What is required
Search the data for the word "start" and copy every line that contains it.

==== Recorded information ====

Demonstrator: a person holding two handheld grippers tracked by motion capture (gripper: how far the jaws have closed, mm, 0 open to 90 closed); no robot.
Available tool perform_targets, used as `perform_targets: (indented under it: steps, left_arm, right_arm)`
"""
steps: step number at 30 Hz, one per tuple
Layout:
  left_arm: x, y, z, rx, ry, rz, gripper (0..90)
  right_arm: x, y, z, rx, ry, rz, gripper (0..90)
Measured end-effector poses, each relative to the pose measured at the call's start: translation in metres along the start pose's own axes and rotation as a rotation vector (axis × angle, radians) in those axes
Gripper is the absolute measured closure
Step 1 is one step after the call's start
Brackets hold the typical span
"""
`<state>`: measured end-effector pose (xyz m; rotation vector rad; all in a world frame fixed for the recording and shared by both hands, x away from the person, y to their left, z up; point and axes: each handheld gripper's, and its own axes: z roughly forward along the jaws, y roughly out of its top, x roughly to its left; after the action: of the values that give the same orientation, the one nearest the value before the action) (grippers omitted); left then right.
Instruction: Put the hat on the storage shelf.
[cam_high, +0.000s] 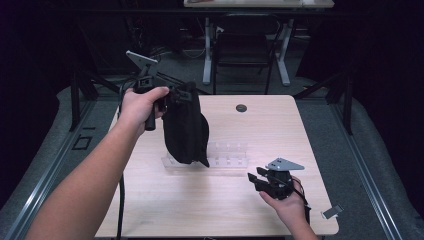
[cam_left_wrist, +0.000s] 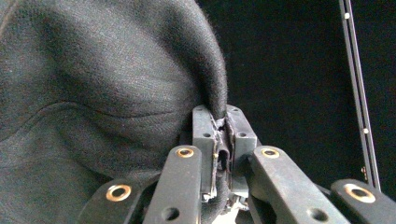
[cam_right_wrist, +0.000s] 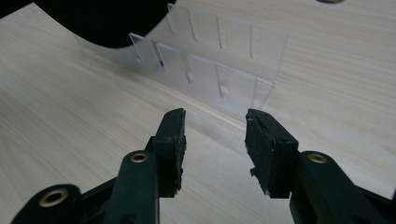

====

Answer
Measured end-effector poses, each relative to the pose measured at the call's start: translation in metres along the start pose's own axes and rotation as a rotation vector (axis × angle, radians) in those axes
Step 1 is one step after the call's start

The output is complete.